Even unipotential electron guns have advantages and disadvantages, and it is impossible to increase the resolution over the entire range from low current to high current with these conventional electron guns. ,
In color picture tubes, in order to increase the brightness of the picture receiving screen, the high voltage applied to the main electron lens grid was increased to nearly 30KV, and in addition, a high current was passed through the cathode. With the electron gun method, it is impossible to improve the resolution over the entire current range.

The present invention has been made in view of the above-mentioned points, and an object of the present invention is to obtain an electron gun with improved electron beam focusing characteristics in the entire current range from the low current range to the high current range.

[Means for solving problems]

In order to achieve the above object, the present invention disposes an accelerating bipotential lens in front of the main electron lens constituting an electron gun, and connects the main surface of the accelerating bipotential lens on the object side to the accelerating bipotential lens. The imaginary object position is set by the outermost electron beam of the electron beam incident on the potential lens.
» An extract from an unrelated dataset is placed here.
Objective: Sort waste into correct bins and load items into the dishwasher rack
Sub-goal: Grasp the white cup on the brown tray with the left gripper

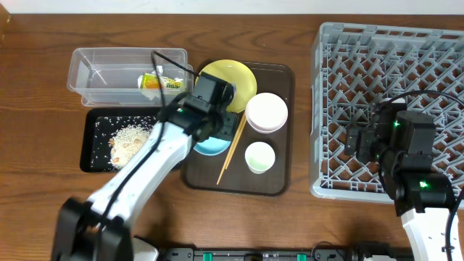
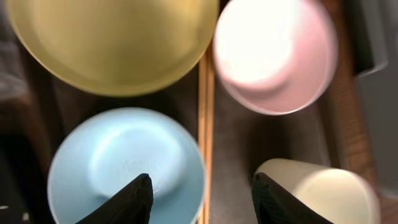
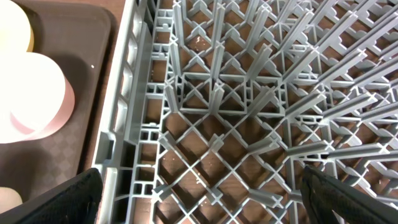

The inventors have repeatedly researched and developed the positional relationship between the main electron lens and the accelerating bipotential lens, and in the process, paid particular attention to the electron beam trajectory.
The optimal position of the above-mentioned accelerating bipotential lens was found.

[Effect]

According to this invention, after an electron beam passes through an accelerating bipotential lens, the position of its imaginary object hardly changes, and only its divergence angle becomes smaller.
This makes it extremely difficult to be affected by the spherical aberration of the main electron lens, allowing the electron beam to be ideally focused.

〔Example〕

Embodiments of the present invention will be described below with reference to the drawings.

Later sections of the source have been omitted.